● WORK REQUIRED
Some entries follow. Reproduce exactly the lines starting at the one with "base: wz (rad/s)" and stopping after the one with "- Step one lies".

[Records from a data source]
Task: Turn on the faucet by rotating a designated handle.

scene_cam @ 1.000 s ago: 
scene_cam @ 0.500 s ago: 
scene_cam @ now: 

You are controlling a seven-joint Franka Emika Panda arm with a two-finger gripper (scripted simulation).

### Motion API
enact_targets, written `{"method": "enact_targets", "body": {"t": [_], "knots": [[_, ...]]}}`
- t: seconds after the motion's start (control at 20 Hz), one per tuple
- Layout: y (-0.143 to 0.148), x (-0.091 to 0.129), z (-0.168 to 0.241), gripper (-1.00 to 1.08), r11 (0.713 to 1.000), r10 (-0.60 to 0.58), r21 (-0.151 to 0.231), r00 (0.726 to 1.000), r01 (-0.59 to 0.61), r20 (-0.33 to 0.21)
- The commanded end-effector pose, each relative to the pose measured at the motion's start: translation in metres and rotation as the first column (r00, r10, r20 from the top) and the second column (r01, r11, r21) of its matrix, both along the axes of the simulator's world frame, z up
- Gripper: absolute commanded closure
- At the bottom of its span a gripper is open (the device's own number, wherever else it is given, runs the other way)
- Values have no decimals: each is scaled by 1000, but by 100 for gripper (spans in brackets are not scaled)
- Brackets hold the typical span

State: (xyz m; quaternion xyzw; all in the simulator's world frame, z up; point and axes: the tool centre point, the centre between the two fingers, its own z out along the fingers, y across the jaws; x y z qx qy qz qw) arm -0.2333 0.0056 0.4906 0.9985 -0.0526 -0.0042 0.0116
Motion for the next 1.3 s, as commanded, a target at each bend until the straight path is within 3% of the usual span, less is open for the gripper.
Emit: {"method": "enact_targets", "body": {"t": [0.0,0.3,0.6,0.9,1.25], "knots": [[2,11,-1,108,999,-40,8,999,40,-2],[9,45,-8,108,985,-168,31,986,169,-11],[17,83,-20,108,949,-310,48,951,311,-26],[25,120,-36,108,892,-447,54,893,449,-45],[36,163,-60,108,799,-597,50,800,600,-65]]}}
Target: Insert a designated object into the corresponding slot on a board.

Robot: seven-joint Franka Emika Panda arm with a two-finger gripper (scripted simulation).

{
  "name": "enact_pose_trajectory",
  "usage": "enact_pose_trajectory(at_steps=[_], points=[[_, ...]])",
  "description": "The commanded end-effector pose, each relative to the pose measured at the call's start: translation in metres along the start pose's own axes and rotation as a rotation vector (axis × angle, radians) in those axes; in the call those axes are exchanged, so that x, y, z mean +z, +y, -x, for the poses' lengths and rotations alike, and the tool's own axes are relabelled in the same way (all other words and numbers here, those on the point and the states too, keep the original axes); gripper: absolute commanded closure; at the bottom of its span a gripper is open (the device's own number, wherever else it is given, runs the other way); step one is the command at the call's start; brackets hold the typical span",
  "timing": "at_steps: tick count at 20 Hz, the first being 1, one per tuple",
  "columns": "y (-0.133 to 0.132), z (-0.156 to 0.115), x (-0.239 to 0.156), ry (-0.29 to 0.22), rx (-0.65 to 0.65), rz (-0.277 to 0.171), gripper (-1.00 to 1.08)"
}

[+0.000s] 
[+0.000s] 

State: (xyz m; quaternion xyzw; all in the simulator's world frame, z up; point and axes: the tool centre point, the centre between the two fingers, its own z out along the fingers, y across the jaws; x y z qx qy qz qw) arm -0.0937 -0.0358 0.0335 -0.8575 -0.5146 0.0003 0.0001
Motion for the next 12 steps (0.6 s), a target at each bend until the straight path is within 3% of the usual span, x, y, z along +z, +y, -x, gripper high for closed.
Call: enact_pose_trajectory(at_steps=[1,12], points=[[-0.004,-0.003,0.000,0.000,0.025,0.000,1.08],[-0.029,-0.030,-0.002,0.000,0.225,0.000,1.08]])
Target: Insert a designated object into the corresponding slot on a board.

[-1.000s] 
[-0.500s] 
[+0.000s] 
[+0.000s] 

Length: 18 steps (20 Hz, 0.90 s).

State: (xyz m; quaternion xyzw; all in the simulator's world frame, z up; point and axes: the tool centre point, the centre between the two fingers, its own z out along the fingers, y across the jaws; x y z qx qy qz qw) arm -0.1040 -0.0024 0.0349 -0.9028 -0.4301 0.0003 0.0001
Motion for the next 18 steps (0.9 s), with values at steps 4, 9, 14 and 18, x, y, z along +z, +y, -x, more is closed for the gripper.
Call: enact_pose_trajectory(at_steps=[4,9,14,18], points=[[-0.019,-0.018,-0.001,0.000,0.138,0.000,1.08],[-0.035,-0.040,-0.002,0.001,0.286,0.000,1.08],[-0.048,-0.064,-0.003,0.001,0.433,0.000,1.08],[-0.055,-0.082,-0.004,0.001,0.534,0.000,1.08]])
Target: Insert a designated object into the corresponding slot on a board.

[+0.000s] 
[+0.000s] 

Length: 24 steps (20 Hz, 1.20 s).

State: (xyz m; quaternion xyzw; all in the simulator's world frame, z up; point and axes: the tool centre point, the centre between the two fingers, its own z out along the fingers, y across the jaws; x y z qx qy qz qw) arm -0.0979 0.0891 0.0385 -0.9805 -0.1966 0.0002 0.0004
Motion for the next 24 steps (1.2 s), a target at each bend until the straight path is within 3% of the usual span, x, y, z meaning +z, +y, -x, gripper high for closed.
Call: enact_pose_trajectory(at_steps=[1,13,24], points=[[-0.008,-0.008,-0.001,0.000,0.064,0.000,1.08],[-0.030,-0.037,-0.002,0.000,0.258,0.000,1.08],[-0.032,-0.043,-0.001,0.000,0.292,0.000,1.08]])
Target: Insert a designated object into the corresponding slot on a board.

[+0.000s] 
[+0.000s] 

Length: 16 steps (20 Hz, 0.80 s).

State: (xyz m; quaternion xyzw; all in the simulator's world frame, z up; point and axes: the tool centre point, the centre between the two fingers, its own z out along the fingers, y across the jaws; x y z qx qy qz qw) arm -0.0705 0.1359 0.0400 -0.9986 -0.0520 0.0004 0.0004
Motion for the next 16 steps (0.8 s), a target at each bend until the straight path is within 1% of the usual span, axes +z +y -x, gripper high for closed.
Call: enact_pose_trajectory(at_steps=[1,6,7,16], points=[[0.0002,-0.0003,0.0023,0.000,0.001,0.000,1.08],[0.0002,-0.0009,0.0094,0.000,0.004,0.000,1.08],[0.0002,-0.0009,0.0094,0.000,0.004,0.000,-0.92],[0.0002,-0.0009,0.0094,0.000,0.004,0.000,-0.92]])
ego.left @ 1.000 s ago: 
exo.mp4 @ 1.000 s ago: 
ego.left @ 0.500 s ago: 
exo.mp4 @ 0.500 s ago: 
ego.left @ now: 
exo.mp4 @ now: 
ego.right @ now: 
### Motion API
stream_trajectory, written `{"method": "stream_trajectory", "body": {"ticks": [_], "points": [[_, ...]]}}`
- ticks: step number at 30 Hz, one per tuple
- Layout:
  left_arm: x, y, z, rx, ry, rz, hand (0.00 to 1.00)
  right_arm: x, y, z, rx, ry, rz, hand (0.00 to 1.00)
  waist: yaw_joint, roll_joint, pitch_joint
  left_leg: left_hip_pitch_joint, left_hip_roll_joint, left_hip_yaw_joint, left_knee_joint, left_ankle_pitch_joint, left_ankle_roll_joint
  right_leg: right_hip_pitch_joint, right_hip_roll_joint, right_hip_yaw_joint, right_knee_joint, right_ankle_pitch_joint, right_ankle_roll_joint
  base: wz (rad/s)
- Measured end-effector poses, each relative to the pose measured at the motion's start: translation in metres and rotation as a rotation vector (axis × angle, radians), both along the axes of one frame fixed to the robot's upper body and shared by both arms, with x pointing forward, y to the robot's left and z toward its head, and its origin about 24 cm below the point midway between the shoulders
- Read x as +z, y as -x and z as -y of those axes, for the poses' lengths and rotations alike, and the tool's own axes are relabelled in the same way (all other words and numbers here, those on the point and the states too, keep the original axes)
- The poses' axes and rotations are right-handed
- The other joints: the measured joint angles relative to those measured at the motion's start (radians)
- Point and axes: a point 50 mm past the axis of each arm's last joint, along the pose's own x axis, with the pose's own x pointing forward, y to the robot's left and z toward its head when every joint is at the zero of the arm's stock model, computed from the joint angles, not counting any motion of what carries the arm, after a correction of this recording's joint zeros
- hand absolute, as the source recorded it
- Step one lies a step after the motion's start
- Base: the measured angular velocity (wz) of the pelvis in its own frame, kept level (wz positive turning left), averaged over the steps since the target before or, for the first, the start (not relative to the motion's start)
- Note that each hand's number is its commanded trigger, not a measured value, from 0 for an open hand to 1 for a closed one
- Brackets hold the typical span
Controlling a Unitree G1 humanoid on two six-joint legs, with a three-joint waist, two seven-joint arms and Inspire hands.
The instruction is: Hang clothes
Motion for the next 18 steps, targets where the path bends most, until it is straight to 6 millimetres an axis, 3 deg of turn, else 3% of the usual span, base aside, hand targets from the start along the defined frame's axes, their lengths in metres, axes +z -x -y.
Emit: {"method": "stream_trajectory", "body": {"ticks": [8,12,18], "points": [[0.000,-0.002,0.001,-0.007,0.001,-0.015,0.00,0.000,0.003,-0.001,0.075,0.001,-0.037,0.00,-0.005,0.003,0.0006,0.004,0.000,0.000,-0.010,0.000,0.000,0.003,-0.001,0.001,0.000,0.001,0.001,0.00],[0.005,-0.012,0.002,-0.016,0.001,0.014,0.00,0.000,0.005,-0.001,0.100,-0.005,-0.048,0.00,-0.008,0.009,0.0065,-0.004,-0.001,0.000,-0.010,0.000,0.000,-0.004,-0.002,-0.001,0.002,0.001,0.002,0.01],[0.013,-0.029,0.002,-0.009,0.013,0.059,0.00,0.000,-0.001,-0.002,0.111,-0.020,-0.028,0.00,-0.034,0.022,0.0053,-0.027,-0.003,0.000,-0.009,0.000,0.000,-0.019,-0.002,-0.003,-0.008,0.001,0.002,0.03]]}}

● EXERCISE RESPONSE
  base: wz (rad/s)
- Measured end-effector poses, each relative to the pose measured at the motion's start: translation in metres and rotation as a rotation vector (axis × angle, radians), both along the axes of one frame fixed to the robot's upper body and shared by both arms, with x pointing forward, y to the robot's left and z toward its head, and its origin about 24 cm below the point midway between the shoulders
- Read x as +z, y as -x and z as -y of those axes, for the poses' lengths and rotations alike, and the tool's own axes are relabelled in the same way (all other words and numbers here, those on the point and the states too, keep the original axes)
- The poses' axes and rotations are right-handed
- The other joints: the measured joint angles relative to those measured at the motion's start (radians)
- Point and axes: a point 50 mm past the axis of each arm's last joint, along the pose's own x axis, with the pose's own x pointing forward, y to the robot's left and z toward its head when every joint is at the zero of the arm's stock model, computed from the joint angles, not counting any motion of what carries the arm, after a correction of this recording's joint zeros
- hand absolute, as the source recorded it
- Step one lies a step after the motion's start

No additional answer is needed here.